Start of Block

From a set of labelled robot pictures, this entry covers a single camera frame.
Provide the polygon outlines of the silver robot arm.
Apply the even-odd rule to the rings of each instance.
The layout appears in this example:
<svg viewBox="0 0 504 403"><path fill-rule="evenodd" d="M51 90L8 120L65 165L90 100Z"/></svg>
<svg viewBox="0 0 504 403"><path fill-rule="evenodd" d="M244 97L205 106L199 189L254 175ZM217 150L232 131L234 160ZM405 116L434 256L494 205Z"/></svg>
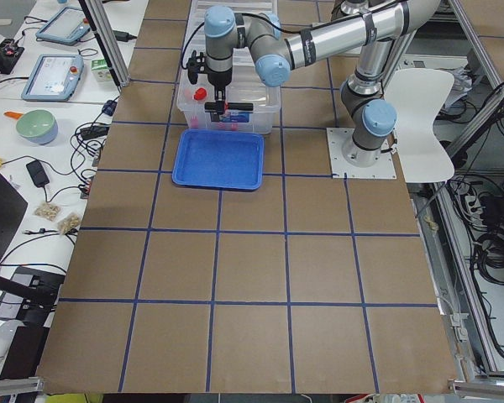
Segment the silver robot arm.
<svg viewBox="0 0 504 403"><path fill-rule="evenodd" d="M341 98L354 121L354 132L342 145L351 165L370 167L394 129L395 108L379 95L381 80L394 42L420 28L436 12L437 1L337 1L332 19L282 37L274 14L236 13L222 5L210 7L202 28L205 50L183 55L181 63L190 83L207 76L214 87L209 112L222 115L229 104L226 88L232 81L233 53L249 50L255 71L269 87L281 86L292 71L319 60L360 48L354 73L341 87Z"/></svg>

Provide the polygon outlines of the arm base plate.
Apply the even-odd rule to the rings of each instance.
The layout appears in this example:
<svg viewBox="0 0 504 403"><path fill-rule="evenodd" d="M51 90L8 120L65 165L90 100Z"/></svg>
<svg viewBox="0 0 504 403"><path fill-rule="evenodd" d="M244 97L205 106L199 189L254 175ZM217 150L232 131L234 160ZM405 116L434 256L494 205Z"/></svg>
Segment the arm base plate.
<svg viewBox="0 0 504 403"><path fill-rule="evenodd" d="M379 149L366 151L353 139L352 128L327 128L328 152L334 179L395 180L396 170L384 137Z"/></svg>

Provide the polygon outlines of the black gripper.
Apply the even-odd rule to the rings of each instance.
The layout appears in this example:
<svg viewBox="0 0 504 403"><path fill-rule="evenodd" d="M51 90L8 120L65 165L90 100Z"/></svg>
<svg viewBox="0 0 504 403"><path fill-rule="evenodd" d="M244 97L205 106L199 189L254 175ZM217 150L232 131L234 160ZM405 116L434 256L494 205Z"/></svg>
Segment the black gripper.
<svg viewBox="0 0 504 403"><path fill-rule="evenodd" d="M233 68L215 71L207 65L206 56L202 52L193 50L187 61L188 81L196 85L201 74L205 74L208 82L214 86L215 113L221 114L221 101L226 101L226 86L232 82Z"/></svg>

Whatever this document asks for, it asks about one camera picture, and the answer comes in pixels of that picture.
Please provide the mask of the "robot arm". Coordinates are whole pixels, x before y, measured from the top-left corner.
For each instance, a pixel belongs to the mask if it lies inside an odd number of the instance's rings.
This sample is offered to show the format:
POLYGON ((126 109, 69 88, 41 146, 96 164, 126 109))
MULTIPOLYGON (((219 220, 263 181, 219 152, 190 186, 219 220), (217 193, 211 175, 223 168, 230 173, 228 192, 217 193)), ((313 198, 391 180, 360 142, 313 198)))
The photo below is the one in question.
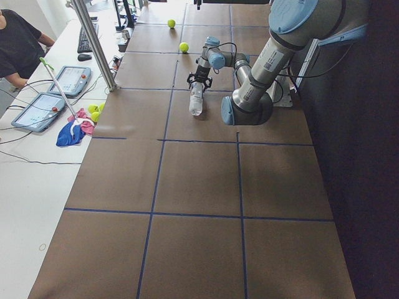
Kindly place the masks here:
POLYGON ((267 89, 280 75, 295 52, 310 40, 329 43, 353 42, 365 34, 370 1, 273 1, 269 15, 269 35, 253 66, 249 57, 222 51, 220 41, 207 37, 197 69, 189 74, 189 111, 203 111, 203 92, 212 84, 211 69, 232 67, 240 83, 221 102, 221 116, 227 125, 261 125, 272 115, 273 102, 267 89))

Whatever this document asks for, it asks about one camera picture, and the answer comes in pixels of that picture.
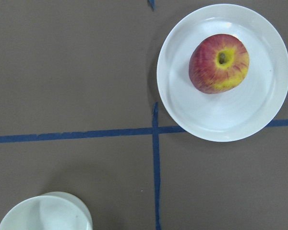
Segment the red yellow apple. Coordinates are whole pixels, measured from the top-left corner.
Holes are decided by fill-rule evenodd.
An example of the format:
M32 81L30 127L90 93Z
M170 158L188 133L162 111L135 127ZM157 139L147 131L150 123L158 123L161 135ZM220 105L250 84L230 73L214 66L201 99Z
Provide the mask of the red yellow apple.
M189 78L206 94L227 92L247 76L250 58L244 44L229 34L215 34L203 40L189 61Z

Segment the white round plate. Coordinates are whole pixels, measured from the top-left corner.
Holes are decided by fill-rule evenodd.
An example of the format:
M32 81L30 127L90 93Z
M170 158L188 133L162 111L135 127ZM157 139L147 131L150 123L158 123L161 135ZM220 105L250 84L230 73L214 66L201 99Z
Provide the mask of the white round plate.
M250 55L245 80L220 94L205 94L189 79L189 60L207 37L230 34ZM161 101L172 119L202 139L228 142L264 128L288 92L288 52L278 31L260 14L234 4L200 8L178 22L165 39L157 62Z

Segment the white plastic bowl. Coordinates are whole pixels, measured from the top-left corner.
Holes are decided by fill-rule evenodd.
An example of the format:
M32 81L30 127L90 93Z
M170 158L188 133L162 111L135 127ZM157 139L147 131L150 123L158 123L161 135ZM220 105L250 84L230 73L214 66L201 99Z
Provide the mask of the white plastic bowl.
M0 230L92 230L85 203L67 192L49 192L24 200L2 219Z

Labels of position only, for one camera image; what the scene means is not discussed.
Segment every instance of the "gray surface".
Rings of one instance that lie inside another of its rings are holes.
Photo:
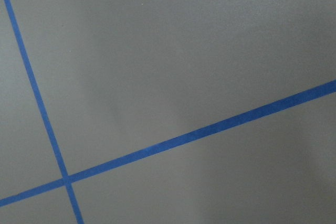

End of Block

## ASSIGNMENT
Reprint every record exactly and skip the pictures.

## EXERCISE RESPONSE
From a set of labelled robot pictures, this entry covers a single camera frame.
Provide the polygon outlines of the silver robot arm.
Apply the even-odd rule to the rings of each instance.
The layout appears in this example:
<svg viewBox="0 0 504 403"><path fill-rule="evenodd" d="M51 90L8 120L65 165L90 100Z"/></svg>
<svg viewBox="0 0 504 403"><path fill-rule="evenodd" d="M244 97L205 106L199 189L254 175ZM217 150L232 131L234 160ZM405 116L434 256L494 205Z"/></svg>
Segment the silver robot arm.
<svg viewBox="0 0 504 403"><path fill-rule="evenodd" d="M341 98L354 121L354 132L342 145L351 165L370 167L394 129L395 108L379 95L381 80L394 42L420 28L436 12L437 1L337 1L332 19L282 37L274 14L236 13L222 5L210 7L202 28L205 50L183 55L181 63L190 83L207 76L214 87L209 112L222 115L229 104L226 88L232 81L233 53L249 50L255 71L269 87L281 86L292 71L319 60L360 48L354 73L341 87Z"/></svg>

Provide the polygon outlines of the arm base plate.
Apply the even-odd rule to the rings of each instance.
The layout appears in this example:
<svg viewBox="0 0 504 403"><path fill-rule="evenodd" d="M51 90L8 120L65 165L90 100Z"/></svg>
<svg viewBox="0 0 504 403"><path fill-rule="evenodd" d="M244 97L205 106L199 189L254 175ZM217 150L232 131L234 160ZM405 116L434 256L494 205Z"/></svg>
Segment the arm base plate.
<svg viewBox="0 0 504 403"><path fill-rule="evenodd" d="M379 149L366 151L353 139L352 128L327 128L328 152L334 179L395 180L396 170L384 137Z"/></svg>

Provide the polygon outlines of the black gripper.
Apply the even-odd rule to the rings of each instance.
The layout appears in this example:
<svg viewBox="0 0 504 403"><path fill-rule="evenodd" d="M51 90L8 120L65 165L90 100Z"/></svg>
<svg viewBox="0 0 504 403"><path fill-rule="evenodd" d="M244 97L205 106L199 189L254 175ZM217 150L232 131L234 160ZM405 116L434 256L494 205Z"/></svg>
Segment the black gripper.
<svg viewBox="0 0 504 403"><path fill-rule="evenodd" d="M233 68L215 71L207 65L206 56L202 52L193 50L187 61L188 81L196 85L201 74L205 74L208 82L214 86L215 113L221 114L221 101L226 101L226 86L232 82Z"/></svg>

Whatever this document asks for, it asks about one camera picture, and the answer comes in pixels of that picture.
Please provide the mask of the "robot arm". Coordinates are whole pixels, x before y, measured from the top-left corner.
For each instance, a pixel belongs to the mask if it lies inside an odd number of the instance's rings.
This sample is offered to show the format:
POLYGON ((126 109, 69 88, 41 146, 96 164, 126 109))
MULTIPOLYGON (((219 220, 263 181, 219 152, 190 186, 219 220), (217 193, 211 175, 223 168, 230 173, 228 192, 217 193)), ((313 198, 391 180, 360 142, 313 198)))
The photo below is the one in question.
Kindly place the masks here:
POLYGON ((267 89, 280 75, 295 52, 310 40, 329 43, 353 42, 365 34, 370 1, 273 1, 269 15, 269 35, 253 66, 249 57, 222 51, 220 41, 207 37, 197 69, 189 74, 189 111, 203 111, 203 92, 212 84, 211 69, 232 67, 240 83, 221 102, 221 116, 227 125, 261 125, 272 115, 273 102, 267 89))

Whatever this document asks for, it asks about one camera picture, and the answer comes in pixels of that picture.
Segment the red yellow apple. Coordinates are whole pixels, measured from the top-left corner.
Holes are decided by fill-rule evenodd.
An example of the format:
M32 81L30 127L90 93Z
M170 158L188 133L162 111L135 127ZM157 139L147 131L150 123L158 123L161 135ZM220 105L250 84L230 73L214 66L201 99Z
Provide the mask of the red yellow apple.
M189 78L206 94L227 92L247 76L250 58L244 44L229 34L215 34L203 40L189 61Z

Segment the white round plate. Coordinates are whole pixels, measured from the top-left corner.
Holes are decided by fill-rule evenodd.
An example of the format:
M32 81L30 127L90 93Z
M170 158L188 133L162 111L135 127ZM157 139L147 131L150 123L158 123L161 135ZM220 105L250 84L230 73L214 66L201 99Z
Provide the mask of the white round plate.
M250 55L245 80L220 94L205 94L189 79L189 60L207 37L230 34ZM161 101L172 119L202 139L228 142L264 128L288 92L288 52L278 31L260 14L234 4L200 8L178 22L165 39L157 62Z

Segment the white plastic bowl. Coordinates are whole pixels, measured from the top-left corner.
Holes are decided by fill-rule evenodd.
An example of the format:
M32 81L30 127L90 93Z
M170 158L188 133L162 111L135 127ZM157 139L147 131L150 123L158 123L161 135ZM220 105L250 84L230 73L214 66L201 99Z
Provide the mask of the white plastic bowl.
M0 230L92 230L85 203L67 192L49 192L24 200L2 219Z

Labels of position only, for one camera image; what the scene means is not discussed.
Segment every instance of the "gray surface".
Rings of one instance that lie inside another of its rings are holes.
Photo:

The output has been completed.